Тогда Юрок сменил тактику и принялся пинать противника ногами, норовя угодить ему в пах. Но умудренный в уличных баталиях Травленок всякий раз подставлял под удар то одно, то другое колено, ревниво оберегая свое достоинство. В конце концов, Юрок отбил об него все ноги и пыл его заметно поутух.
Толян все это время, с философским спокойствием, презрительно взирал на глубоко непрофессиональную потасовку. Когда ему это надоело, и он уже собирался расшвырять забияк в стороны, взгляд его внезапно привлекло какое-то едва уловимое движение со стороны "казана".
Опешивший бригадир увидел, как в боковине гигантского яйца, подобно диафрагме фотоаппарата, вовнутрь медленно закручиваются золотые лепестки, образуя темное отверстие, ведущее вовнутрь "казана".
– 6 -
В холле главного корпуса Медицинского университета было, что называется яблоку негде упасть. Так много народу пришло на похороны профессора Эдуарда Робертовича Чушпанникова.
К одной из колонн скотчем был приклеен лист ватмана с большим портретом посередине, обведенным жирной траурной рамкой.
По этическим соображениям, там ничего не говорилось о том, что смерть наступила от обширного инфаркта миокарда, ни о том, что произошло это во время отдыха Эдуарда Робертовича в Таиланде. Также там ничего не сообщалось и о прочих пикантных подробностях.
Впрочем, в этом не было никакой нужды, ибо сотрудники Медуниверситета были уже в курсе всех подробностей произошедшей в Таиланде трагедии. Более того, эта история успела обрасти таким количеством невероятных подробностей, рожденных бурной фантазией местных сплетников, что Светлана Сергеевна Мезенцева нисколько не удивилась бы, если бы бледное чело ее покойного учителя вдруг покраснело от стыда.

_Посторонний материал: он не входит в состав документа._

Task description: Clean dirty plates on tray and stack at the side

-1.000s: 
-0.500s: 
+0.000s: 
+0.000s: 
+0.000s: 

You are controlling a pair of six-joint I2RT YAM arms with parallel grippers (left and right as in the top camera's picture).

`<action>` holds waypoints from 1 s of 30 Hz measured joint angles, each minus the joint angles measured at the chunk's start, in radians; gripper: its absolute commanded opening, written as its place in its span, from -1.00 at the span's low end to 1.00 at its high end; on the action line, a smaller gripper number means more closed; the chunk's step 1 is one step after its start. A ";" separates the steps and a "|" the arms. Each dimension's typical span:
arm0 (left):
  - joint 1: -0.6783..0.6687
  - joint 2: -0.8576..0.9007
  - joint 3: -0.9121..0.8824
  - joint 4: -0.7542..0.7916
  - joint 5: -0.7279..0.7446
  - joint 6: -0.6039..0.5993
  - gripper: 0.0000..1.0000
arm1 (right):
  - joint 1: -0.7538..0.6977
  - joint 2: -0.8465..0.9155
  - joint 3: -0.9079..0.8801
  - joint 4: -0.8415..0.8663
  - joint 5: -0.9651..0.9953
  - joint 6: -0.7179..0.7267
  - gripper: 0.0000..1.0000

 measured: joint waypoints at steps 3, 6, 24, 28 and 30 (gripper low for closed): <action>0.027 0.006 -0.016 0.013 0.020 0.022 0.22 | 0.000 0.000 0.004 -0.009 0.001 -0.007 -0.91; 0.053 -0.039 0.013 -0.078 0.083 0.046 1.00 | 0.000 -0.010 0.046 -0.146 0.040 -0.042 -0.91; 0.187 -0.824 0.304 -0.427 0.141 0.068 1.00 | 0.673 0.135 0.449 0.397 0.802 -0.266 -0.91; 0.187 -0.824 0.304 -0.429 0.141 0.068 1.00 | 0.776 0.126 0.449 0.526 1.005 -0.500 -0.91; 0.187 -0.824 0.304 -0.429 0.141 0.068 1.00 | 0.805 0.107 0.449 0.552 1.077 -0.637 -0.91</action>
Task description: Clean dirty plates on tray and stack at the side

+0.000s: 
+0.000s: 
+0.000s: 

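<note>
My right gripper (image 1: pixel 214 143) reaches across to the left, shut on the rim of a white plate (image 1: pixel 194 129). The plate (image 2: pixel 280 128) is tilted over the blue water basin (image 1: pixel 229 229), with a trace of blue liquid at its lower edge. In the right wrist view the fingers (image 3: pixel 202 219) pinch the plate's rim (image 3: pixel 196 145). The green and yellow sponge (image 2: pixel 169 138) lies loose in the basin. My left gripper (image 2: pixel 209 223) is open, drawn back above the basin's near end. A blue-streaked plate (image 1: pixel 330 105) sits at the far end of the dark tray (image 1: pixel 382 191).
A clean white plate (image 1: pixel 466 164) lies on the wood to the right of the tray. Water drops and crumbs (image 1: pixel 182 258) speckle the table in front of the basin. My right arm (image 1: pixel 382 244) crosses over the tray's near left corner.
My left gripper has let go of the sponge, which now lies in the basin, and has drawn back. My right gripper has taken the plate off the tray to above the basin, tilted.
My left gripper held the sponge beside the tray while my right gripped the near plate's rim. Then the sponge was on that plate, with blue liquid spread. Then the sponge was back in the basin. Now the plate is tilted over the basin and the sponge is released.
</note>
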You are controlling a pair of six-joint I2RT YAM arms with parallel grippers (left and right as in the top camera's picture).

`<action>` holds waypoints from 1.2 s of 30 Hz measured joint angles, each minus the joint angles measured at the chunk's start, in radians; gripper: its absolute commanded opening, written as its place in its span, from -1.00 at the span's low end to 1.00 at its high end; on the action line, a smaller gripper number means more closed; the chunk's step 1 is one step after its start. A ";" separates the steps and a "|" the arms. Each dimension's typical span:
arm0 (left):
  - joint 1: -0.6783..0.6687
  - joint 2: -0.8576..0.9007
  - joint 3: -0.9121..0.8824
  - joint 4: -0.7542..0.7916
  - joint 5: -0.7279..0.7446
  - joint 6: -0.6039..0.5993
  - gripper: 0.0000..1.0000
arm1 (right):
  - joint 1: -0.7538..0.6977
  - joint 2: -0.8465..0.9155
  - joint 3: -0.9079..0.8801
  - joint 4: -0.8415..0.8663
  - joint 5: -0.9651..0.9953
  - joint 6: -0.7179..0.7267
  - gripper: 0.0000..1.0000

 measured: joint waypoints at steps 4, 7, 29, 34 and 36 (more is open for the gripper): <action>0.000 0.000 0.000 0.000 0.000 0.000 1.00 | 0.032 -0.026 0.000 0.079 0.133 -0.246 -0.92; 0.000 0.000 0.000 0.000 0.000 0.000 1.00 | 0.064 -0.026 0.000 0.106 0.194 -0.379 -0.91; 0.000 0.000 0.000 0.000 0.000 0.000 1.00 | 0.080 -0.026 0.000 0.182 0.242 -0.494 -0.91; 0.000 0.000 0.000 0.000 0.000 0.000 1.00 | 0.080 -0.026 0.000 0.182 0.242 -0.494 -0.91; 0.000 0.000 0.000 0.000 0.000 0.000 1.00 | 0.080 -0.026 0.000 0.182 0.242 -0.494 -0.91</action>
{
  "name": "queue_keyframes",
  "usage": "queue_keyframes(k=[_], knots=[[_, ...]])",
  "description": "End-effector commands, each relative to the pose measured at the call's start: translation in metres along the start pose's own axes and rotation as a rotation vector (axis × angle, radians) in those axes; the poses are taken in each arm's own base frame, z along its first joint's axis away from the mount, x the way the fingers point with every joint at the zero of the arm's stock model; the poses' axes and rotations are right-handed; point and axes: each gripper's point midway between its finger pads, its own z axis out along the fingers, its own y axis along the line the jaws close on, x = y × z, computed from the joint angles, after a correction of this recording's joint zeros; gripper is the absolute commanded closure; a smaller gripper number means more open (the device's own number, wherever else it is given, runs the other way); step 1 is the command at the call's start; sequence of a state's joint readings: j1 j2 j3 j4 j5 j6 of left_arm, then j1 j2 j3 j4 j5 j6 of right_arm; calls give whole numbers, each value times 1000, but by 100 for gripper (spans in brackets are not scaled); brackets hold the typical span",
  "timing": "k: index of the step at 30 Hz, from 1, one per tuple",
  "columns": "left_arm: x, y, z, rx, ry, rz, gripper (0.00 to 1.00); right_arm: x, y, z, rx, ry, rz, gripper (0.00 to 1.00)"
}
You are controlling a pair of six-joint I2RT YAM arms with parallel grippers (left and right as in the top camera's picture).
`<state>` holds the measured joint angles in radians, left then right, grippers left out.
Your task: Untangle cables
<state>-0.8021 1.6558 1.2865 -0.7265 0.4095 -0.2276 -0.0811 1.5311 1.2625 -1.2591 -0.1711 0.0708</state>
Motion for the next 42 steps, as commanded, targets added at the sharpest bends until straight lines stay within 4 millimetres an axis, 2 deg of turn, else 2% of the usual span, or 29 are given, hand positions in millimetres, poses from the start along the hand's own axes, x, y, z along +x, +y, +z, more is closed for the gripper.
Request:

Сделав эффектную паузу, она продолжила свою речь:
– Эдуард Робертович со студенческих лет всецело посвятил себя служению медицине, поэтому ни для кого не стало большой неожиданностью, когда он завещал свое тело анатомическому музею родной кафедры. Эта готовность к самопожертвованию, во имя науки, всегда была отличительной чертой характера Эдуарада Робертовича. Спи спокойно, дорогой учитель!
Отойдя от микрофона, Светлана Сергеевна почувствовала некоторую неловкость.
– Что-то я не то брякнула!
– с досадой подумала она.
– Если бы шефа хоронили по-человечески - на кладбище, тогда пожелание спокойного сна было бы жестко замотивировано. Но ближайшие сто лет, ему предстоит простоять на подставке в витрине анатомического музея, словно распеленатая египетская мумия, и покрываться пылью. Голышом и, вдобавок ко всему, без кожных покровов. А с этим "спи спокойно" получилась какая-то дурацкая двусмыслица. Получилось, что я пожелала ему стоя спокойно спать. Но он, же не лошадь, чтобы спать стоя! Шут его знает, что положено говорить в подобных случаях! Ну не могла же я сказать - Стой спокойно, дорогой учитель!
Пребывая в самом дурном расположении духа, Светлана Сергеевна окинула тоскливым взглядом массу людей застывших со скорбным выражением на лицах. Некоторые студентки плакали.
Нужно было отдать должное, каким бы ни был моральным разложенцем покойный, но он никогда не позволял себе никаких вольностей в стенах университета. Он никогда не распускал руки в отношении представительниц прекрасного пола. Причем это касалось, как сотрудниц, так и студенток, легкодоступность которых уже давно стала притчей во языцех.
Как-то, в порыве откровения, Эдуард Робертович признался Светлане, что до сих пор никого здесь не трахнул, только лишь потому, что женщины университета для него, прежде всего - коллеги ученые. А это понятие для него - свято.
Зато Эдуард Робертович отрывался на стороне, и как отрывался! О том, как он отводил душу, вдохновенно предаваясь пороку, в курилках слагали легенды. Не один завистник заработал язву желудка пытаясь угнаться за старым профессором. Впрочем, было понятно, что все это должно было когда-нибудь закончиться. И вот этот грустный момент наступил.